After childbirth, hormonal stimulation by prolactin, a hormone secreted by the pituitary gland in the brain, allows mammary glands to secrete the milk necessary for feeding a newborn. Nipple discharge, also called galactorrhea, is a flowing of milk from the nipple even when a mother is not nursing her child. This phenomenon is usually nothing to worry about and is due to an excessive amount of prolactin. The nipple discharge may also consist of something other than breast milk.
The nature and appearance of the liquid flowing from the nipple may vary:
- If the discharge is milky and is emitted from both breasts, it is a natural galactorrhea due to childbirth or medications;
- If the flow involves only one breast and is pus-like in nature, has an unpleasant odor and is accompanied by fever, redness and pain, it is a probable infection or mastitis;
- If the discharge is clear or tinted with blood and affects only one breast, further investigations are needed to eliminate the possibility of a potential tumor.

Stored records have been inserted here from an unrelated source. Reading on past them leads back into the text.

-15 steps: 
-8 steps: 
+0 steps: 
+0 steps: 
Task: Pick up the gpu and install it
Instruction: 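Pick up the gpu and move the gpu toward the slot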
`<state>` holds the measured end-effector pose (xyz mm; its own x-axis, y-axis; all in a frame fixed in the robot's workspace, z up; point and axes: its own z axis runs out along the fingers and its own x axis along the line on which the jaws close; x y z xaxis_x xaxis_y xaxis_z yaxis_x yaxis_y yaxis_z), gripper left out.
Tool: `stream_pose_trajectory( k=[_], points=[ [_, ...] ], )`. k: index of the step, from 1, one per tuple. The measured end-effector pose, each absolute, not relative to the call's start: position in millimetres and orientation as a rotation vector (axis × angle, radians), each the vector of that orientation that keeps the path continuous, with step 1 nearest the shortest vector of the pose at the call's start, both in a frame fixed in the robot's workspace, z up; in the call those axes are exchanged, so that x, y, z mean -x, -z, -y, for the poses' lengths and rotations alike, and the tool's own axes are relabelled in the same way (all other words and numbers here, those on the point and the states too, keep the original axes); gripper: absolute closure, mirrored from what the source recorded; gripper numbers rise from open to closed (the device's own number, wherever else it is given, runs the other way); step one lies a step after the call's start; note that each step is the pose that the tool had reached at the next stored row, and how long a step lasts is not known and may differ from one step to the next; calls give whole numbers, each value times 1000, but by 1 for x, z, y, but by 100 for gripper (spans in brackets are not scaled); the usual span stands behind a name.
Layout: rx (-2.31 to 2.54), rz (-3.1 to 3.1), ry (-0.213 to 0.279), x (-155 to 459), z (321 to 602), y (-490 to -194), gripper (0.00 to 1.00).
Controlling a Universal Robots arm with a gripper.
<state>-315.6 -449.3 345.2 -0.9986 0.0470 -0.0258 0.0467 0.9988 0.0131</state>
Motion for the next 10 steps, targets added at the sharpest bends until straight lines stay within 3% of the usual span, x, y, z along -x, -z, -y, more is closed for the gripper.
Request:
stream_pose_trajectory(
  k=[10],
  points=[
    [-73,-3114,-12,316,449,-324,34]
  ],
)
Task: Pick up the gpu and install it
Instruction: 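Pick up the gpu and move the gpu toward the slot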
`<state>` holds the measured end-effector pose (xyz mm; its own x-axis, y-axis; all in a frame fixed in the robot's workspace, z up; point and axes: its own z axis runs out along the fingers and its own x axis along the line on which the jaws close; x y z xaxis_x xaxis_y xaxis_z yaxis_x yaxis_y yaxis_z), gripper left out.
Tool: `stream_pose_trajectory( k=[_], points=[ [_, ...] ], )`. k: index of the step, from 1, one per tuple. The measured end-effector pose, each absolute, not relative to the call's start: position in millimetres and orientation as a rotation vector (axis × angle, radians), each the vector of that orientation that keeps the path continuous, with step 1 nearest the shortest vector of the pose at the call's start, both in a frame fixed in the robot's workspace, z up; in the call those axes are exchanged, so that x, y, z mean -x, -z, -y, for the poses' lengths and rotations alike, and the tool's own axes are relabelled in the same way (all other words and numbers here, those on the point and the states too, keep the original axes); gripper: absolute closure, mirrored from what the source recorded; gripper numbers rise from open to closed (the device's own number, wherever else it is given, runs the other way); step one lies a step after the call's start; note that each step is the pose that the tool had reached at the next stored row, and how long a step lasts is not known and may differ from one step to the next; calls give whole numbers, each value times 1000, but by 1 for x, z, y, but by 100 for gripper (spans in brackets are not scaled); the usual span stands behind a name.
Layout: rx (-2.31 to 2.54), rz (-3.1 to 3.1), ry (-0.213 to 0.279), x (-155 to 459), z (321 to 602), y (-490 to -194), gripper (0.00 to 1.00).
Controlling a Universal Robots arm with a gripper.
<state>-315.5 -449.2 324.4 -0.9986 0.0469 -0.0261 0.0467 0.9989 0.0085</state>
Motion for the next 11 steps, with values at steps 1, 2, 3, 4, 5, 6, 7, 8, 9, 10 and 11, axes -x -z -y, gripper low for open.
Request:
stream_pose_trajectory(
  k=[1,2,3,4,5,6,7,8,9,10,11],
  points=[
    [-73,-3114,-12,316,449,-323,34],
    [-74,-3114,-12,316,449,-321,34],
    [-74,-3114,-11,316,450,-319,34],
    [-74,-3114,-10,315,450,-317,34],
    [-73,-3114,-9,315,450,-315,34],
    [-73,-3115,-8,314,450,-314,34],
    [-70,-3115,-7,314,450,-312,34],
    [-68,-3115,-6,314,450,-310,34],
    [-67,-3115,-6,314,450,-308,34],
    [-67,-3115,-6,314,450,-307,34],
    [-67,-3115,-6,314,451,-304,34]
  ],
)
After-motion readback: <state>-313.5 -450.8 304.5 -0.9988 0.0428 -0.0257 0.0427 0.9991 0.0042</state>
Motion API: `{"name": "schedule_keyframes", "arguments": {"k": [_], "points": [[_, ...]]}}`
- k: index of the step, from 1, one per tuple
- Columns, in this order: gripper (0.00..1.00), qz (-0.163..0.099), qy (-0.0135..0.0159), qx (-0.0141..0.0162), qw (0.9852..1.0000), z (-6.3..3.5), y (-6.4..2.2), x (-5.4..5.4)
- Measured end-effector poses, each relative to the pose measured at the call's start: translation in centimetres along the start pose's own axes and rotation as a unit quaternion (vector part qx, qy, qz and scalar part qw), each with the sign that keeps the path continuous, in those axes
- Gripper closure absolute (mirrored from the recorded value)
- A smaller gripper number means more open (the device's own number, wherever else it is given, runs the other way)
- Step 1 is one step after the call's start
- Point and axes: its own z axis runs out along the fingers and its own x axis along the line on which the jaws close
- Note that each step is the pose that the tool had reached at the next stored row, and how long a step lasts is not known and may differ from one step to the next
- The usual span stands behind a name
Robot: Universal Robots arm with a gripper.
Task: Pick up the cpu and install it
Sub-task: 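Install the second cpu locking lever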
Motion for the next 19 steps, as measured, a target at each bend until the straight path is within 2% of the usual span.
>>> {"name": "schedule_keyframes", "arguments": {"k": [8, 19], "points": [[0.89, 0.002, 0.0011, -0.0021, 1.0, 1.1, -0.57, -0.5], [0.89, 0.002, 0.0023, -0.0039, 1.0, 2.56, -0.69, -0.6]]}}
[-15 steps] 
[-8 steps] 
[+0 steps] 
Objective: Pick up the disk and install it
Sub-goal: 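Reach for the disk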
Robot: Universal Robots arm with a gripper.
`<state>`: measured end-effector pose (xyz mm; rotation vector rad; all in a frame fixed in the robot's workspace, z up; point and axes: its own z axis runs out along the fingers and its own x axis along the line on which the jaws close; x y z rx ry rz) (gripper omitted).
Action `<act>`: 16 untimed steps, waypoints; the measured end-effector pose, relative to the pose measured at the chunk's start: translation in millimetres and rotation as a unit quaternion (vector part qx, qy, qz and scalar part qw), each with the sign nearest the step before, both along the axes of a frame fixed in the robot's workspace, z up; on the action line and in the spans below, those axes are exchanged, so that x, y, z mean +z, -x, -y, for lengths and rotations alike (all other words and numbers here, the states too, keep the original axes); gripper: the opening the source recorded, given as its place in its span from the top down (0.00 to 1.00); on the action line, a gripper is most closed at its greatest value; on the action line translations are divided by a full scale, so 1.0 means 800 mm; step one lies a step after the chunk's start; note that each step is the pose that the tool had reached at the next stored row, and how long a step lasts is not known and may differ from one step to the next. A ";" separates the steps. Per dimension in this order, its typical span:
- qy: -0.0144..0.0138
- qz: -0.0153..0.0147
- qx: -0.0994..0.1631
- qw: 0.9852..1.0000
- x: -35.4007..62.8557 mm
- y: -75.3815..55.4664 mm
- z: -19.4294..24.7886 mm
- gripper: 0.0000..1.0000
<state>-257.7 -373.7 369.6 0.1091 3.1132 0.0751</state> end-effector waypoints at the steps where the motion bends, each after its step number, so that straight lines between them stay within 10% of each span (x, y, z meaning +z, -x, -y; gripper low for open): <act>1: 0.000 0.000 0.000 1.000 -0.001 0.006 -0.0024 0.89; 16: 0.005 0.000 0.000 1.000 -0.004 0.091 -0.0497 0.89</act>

In case of a flow of breast milk outside of nursing periods, laboratory tests can determine the amount of prolactin in the blood and thus point out any hyperprolactinemia. If the latter is confirmed, an MRI study of the glands behind the regulation of this hormone is needed. For other types of discharge, other complementary examinations are performed, particularly a blood test looking for an infection, a mammogram, and sometimes more MRIs or ultrasounds to detect possible benign or malignant cysts.
Treatment depends on the cause of the nipple discharge. Medication is prescribed to regulate hormonal disorders or to treat the infection. One can resort to surgery if there are cysts and abscesses or to treat the tumor responsible for nipple discharge.